What the task requires:
Your reply should be one number, which is how many lines in the listing below contain "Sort".

Provided data:
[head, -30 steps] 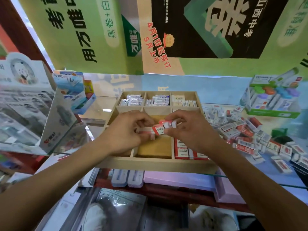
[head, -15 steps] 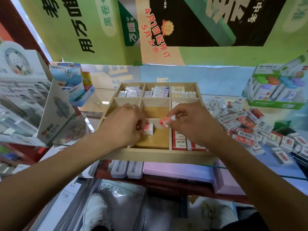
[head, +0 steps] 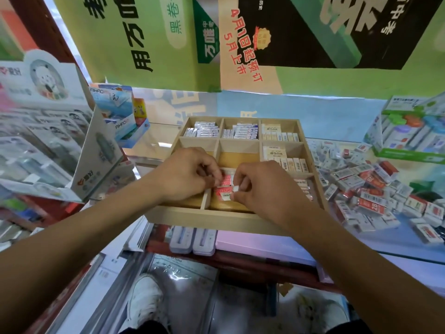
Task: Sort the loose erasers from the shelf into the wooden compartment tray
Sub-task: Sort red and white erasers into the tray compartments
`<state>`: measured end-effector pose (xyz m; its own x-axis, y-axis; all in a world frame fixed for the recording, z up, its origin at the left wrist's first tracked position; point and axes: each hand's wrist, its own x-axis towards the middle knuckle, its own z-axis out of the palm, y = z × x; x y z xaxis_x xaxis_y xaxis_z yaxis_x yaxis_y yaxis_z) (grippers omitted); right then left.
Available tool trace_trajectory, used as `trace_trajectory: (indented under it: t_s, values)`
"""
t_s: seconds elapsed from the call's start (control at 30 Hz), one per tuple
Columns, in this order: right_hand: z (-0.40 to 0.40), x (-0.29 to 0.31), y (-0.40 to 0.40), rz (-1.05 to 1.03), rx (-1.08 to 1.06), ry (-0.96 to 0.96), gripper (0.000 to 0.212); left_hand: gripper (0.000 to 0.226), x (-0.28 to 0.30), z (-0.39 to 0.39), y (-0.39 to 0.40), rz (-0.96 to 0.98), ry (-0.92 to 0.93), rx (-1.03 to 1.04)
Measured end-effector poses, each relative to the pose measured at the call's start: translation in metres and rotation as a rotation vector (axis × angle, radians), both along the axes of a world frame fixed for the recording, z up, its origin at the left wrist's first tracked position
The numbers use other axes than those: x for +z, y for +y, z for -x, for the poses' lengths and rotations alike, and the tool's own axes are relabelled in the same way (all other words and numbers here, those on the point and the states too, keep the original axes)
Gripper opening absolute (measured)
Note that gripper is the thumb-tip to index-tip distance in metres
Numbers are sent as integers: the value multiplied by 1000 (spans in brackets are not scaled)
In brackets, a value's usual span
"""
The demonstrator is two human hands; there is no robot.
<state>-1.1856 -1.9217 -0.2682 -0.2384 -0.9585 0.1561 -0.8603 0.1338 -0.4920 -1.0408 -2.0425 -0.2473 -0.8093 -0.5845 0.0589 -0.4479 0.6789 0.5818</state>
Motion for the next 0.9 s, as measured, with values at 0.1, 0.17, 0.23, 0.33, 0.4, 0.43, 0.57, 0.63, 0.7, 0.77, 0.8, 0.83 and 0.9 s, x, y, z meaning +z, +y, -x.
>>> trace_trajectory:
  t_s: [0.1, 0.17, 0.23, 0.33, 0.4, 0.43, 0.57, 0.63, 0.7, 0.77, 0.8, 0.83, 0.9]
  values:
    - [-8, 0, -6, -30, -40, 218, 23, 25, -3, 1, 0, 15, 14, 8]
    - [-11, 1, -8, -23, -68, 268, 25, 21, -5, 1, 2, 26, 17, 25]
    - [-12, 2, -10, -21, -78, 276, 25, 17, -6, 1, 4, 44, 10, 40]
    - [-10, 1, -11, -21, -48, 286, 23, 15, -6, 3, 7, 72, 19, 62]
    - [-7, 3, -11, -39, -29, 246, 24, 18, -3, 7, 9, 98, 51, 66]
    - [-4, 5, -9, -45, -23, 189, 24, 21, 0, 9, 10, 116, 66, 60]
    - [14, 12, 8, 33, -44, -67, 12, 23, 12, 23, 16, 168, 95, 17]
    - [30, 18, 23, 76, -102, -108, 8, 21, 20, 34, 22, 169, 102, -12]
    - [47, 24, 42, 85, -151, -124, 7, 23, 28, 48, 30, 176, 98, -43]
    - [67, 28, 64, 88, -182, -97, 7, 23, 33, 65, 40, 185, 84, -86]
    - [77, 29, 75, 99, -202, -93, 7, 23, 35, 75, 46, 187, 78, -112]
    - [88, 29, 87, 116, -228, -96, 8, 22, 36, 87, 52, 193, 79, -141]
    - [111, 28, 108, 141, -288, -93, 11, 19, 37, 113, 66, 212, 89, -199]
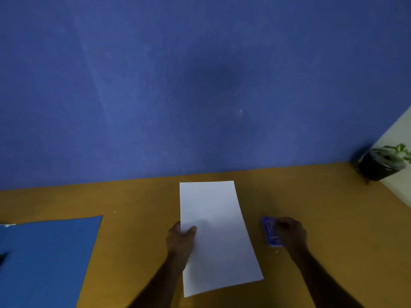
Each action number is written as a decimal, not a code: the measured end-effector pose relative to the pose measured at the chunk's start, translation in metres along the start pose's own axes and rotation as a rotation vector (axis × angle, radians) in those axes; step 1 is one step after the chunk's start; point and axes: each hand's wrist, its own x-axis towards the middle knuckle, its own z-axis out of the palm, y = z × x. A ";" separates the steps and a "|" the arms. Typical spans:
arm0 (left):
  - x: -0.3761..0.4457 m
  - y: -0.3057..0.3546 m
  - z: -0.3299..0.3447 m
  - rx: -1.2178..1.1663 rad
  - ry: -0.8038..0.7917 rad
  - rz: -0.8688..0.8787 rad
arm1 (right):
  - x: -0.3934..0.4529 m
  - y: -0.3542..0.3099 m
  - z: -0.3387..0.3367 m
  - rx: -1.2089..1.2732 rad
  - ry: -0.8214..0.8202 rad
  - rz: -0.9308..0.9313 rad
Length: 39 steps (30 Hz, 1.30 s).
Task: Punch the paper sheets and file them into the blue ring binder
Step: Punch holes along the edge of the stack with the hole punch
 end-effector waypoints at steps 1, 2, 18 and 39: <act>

The completed task:
2